● ASSIGNED TASK
What is the number of lines in the data that hold the string "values"? Reply with that number only.

● SUPPLIED MATERIAL

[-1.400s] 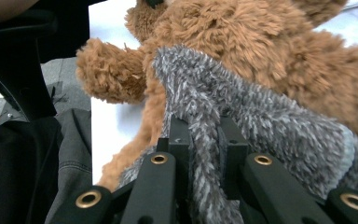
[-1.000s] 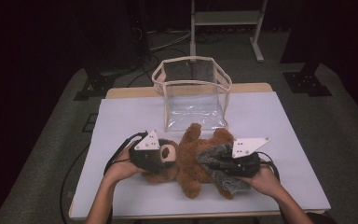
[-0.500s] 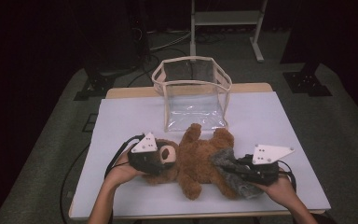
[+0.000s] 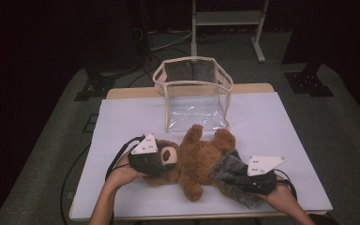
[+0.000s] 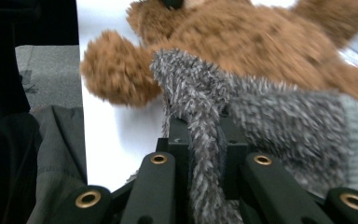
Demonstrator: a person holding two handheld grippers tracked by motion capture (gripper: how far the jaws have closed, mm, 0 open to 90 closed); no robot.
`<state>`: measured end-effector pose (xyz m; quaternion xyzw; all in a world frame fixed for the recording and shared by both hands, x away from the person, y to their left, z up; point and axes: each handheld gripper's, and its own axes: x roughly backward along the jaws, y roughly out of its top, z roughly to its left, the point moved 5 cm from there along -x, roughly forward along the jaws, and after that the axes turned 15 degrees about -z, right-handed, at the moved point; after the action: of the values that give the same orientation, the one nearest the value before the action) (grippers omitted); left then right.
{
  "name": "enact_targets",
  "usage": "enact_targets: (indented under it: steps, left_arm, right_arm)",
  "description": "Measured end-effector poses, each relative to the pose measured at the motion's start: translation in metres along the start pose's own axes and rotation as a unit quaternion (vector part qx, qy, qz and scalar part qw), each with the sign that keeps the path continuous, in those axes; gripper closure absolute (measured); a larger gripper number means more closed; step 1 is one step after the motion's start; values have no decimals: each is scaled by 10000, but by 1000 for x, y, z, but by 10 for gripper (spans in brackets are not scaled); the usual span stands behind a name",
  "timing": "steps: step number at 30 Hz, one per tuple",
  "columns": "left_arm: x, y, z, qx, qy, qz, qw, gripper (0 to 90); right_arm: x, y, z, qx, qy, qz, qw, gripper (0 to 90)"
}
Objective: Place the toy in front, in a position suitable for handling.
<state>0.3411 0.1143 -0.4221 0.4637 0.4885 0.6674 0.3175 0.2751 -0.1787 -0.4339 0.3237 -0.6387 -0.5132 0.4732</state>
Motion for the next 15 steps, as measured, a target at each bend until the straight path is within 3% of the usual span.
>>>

● WRITTEN ANSWER
2